INPUT RECORDS below:

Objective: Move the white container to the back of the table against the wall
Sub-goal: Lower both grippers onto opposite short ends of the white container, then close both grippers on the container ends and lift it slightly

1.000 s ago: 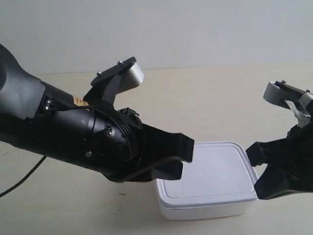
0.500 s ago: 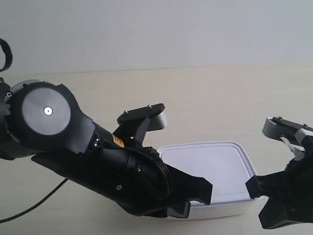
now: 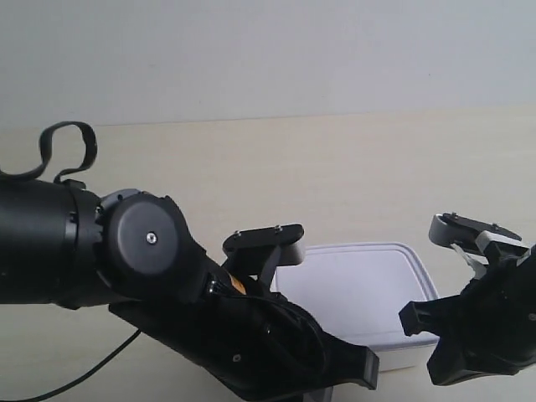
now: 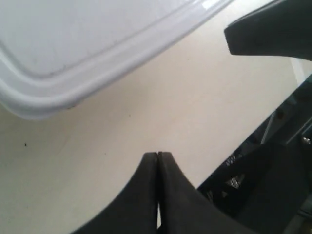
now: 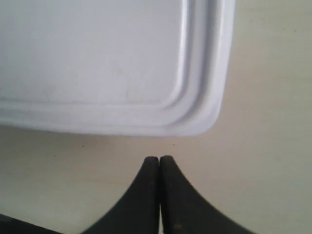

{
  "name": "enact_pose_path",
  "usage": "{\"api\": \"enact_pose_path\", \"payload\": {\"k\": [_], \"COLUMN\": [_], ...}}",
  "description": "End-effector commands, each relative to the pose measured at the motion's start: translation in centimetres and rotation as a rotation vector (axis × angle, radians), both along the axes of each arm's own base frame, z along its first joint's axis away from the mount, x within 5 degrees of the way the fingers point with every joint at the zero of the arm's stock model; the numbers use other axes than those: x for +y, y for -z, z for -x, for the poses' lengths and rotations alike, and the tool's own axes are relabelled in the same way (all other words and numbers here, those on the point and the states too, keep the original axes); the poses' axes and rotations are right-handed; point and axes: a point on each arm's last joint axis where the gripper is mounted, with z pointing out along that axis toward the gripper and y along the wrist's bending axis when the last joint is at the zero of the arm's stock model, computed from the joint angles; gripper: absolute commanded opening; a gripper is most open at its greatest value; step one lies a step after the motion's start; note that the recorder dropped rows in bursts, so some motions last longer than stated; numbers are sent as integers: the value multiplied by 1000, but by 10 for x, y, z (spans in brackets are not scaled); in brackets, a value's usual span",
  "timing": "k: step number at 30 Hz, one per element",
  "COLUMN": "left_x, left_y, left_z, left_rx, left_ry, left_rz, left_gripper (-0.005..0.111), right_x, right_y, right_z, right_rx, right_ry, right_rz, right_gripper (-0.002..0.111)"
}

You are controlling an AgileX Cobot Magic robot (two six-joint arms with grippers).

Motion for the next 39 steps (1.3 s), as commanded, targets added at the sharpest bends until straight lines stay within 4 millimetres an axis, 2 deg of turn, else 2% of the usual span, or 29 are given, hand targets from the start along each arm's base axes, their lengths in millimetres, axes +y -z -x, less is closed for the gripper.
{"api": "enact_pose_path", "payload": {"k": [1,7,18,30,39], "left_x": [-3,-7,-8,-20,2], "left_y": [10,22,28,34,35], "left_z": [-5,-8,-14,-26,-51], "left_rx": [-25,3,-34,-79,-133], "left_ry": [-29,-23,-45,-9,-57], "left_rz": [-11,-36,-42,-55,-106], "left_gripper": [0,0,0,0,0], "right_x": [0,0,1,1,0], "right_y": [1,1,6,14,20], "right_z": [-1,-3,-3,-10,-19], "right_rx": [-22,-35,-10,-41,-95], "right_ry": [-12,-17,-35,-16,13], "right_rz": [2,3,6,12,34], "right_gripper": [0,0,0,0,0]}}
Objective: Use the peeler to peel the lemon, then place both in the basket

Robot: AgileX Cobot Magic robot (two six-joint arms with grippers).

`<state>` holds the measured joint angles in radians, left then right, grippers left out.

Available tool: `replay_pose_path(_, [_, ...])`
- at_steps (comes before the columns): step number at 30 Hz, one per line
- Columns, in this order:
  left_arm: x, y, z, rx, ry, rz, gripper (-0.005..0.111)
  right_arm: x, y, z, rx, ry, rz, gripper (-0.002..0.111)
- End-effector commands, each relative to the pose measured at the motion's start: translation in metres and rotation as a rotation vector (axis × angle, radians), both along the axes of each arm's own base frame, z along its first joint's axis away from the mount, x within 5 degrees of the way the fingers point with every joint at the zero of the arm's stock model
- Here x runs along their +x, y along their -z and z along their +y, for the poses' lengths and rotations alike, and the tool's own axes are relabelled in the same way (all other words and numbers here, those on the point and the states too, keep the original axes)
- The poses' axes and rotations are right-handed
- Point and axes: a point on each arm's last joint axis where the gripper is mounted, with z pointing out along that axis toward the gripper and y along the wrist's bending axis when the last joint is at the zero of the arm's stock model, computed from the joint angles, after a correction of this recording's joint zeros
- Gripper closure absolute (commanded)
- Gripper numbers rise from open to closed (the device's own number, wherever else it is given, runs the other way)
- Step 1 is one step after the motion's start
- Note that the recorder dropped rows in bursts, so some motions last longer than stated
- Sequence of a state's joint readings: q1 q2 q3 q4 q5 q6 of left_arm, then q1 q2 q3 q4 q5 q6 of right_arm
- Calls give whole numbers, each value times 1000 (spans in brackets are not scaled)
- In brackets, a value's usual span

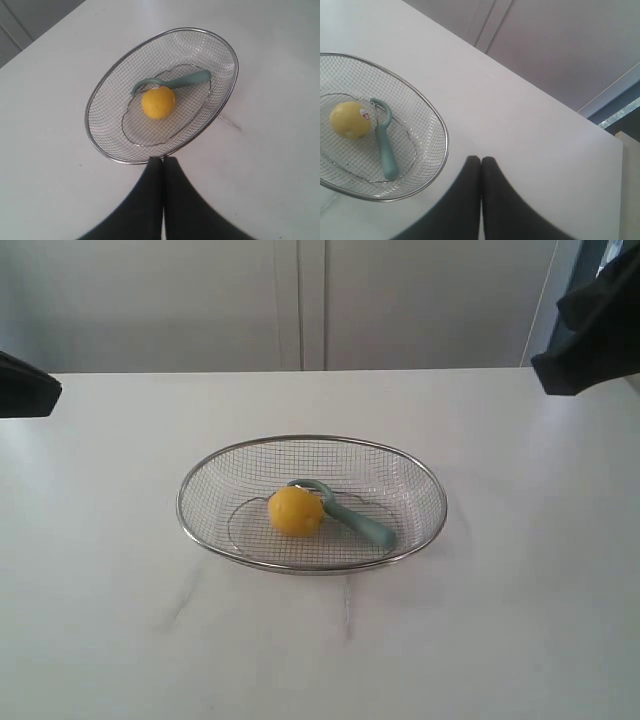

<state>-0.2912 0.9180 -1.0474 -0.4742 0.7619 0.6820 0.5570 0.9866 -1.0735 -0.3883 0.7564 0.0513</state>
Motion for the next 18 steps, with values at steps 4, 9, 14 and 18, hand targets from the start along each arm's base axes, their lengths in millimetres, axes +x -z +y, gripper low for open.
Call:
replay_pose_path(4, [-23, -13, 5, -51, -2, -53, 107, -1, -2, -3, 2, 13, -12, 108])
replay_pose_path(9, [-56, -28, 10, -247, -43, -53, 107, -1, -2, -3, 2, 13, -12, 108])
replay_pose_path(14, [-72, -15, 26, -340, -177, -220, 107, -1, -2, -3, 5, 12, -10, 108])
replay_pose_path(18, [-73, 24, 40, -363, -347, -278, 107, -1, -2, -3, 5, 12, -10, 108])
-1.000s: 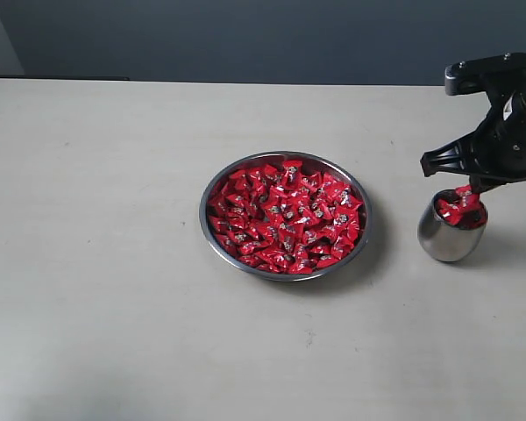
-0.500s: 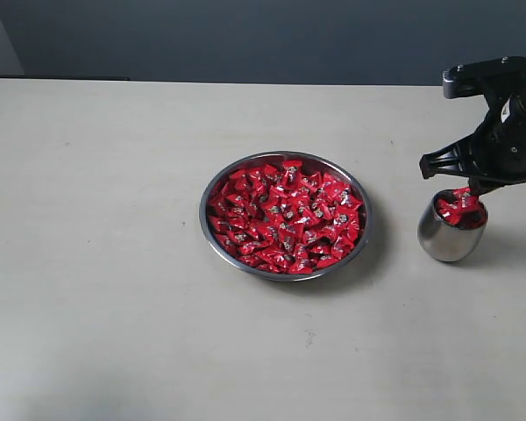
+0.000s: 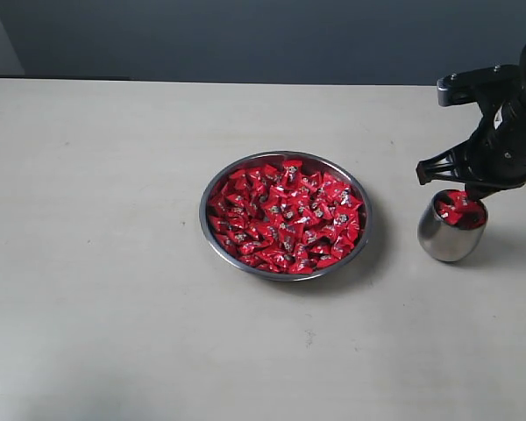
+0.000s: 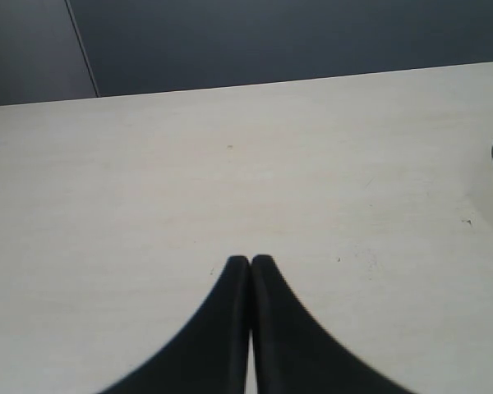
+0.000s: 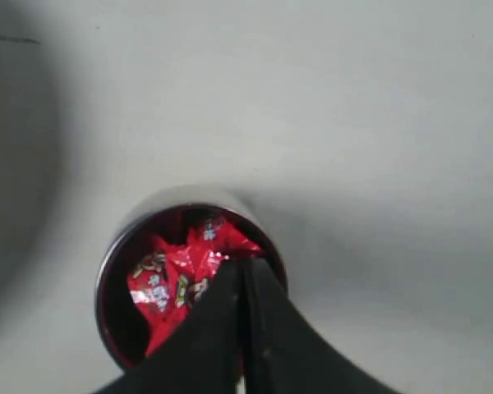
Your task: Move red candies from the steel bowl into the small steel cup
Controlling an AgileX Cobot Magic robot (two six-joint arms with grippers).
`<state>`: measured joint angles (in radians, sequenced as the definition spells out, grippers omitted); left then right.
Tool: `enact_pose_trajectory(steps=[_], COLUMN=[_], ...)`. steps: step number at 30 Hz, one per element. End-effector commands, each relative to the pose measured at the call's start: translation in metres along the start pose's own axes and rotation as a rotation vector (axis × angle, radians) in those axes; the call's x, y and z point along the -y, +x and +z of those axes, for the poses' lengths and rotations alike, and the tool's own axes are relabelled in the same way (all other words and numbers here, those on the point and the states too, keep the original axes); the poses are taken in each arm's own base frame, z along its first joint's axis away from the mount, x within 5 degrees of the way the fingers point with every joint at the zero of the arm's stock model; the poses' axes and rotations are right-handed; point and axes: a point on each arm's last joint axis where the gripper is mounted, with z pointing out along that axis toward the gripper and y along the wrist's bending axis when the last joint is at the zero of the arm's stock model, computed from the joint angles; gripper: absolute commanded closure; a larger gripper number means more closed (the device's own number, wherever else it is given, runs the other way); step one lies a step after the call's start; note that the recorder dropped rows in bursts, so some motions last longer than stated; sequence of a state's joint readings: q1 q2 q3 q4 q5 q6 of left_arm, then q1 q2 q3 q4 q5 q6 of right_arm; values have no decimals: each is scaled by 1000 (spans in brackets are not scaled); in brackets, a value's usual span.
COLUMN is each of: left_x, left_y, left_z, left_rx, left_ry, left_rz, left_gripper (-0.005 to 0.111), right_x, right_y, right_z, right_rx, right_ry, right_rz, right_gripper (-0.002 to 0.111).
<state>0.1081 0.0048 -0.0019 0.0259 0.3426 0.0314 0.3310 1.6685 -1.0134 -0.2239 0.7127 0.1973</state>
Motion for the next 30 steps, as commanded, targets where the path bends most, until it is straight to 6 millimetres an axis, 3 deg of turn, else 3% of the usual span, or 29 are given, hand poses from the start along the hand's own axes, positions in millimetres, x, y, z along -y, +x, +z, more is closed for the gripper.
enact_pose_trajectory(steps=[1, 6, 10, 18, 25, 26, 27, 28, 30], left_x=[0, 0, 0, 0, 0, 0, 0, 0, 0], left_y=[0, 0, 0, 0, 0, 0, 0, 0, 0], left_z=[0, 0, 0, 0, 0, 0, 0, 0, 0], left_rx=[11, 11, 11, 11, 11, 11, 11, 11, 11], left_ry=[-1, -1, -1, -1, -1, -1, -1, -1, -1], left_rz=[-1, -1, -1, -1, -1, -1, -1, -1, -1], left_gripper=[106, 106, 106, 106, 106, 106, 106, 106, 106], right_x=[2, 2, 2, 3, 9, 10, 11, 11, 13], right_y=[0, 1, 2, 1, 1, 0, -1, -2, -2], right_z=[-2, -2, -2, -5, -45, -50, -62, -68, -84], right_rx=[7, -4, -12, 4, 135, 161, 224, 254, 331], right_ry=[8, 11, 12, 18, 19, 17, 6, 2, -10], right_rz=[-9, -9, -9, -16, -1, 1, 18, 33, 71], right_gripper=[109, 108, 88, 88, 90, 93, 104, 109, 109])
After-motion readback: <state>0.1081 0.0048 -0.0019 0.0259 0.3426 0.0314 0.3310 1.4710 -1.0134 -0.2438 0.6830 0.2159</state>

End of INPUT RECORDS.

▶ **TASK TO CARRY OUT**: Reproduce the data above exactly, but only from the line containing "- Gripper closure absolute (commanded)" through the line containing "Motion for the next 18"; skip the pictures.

▶ **TASK ANSWER**:
- Gripper closure absolute (commanded)
- Gripper numbers rise from open to closed (the device's own number, wherever else it is given, runs the other way)
- Step 1 is one step after the motion's start
- Note that the recorder dropped rows in bursts, so some motions last longer than stated
- Sequence of a state's joint readings: q1 q2 q3 q4 q5 q6 of left_arm, then q1 q2 q3 q4 q5 q6 of right_arm
- Calls give whole numbers, each value times 1000 (spans in brackets are not scaled)
- In brackets, a value's usual span


<state>-0.2912 0.9180 -1.0474 -0.4742 0.7619 0.6820 0.5570 0.9866 -1.0735 -0.3883 0.7564 0.0513</state>
Motion for the next 18 steps, with values at steps 4, 9, 14 and 18, hand targets from the start along each arm's base axes, their lengths in millimetres, axes +x -z +y, gripper low for open.

Response complete; there is no more output.